# Problem details
Consider the listing below. Extract exactly the lines from the line containing "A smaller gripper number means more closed" to the line containing "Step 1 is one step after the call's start", both included.

# Material provided
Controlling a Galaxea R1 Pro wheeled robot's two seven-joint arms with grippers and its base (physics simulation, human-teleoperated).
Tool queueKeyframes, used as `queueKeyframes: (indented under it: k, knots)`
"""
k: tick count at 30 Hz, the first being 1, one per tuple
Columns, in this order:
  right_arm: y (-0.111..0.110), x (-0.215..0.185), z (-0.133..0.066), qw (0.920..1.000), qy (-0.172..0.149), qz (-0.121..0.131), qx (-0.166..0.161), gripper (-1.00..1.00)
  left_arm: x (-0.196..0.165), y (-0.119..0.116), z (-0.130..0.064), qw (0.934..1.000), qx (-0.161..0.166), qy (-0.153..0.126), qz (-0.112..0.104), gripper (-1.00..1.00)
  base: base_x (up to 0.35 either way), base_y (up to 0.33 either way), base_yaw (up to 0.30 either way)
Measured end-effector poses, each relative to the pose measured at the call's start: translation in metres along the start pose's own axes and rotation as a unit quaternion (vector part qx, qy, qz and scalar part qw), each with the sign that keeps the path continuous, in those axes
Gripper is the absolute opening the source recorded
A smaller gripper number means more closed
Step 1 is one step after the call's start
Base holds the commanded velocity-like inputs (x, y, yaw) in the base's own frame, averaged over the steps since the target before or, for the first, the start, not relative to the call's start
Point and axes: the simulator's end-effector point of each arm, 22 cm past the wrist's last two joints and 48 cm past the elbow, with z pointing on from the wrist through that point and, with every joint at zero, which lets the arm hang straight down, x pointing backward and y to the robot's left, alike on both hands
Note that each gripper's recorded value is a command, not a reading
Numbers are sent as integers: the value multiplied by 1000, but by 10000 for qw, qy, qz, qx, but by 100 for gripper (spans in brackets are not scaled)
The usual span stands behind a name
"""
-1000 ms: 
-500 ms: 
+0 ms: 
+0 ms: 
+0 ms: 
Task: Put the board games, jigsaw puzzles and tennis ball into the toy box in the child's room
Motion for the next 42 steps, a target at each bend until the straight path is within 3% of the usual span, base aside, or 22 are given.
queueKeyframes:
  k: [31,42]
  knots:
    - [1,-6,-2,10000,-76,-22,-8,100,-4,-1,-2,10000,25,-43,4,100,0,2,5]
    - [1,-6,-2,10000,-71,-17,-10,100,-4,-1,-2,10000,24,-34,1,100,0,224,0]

# Exercise result
A smaller gripper number means more closed
Step 1 is one step after the call's start

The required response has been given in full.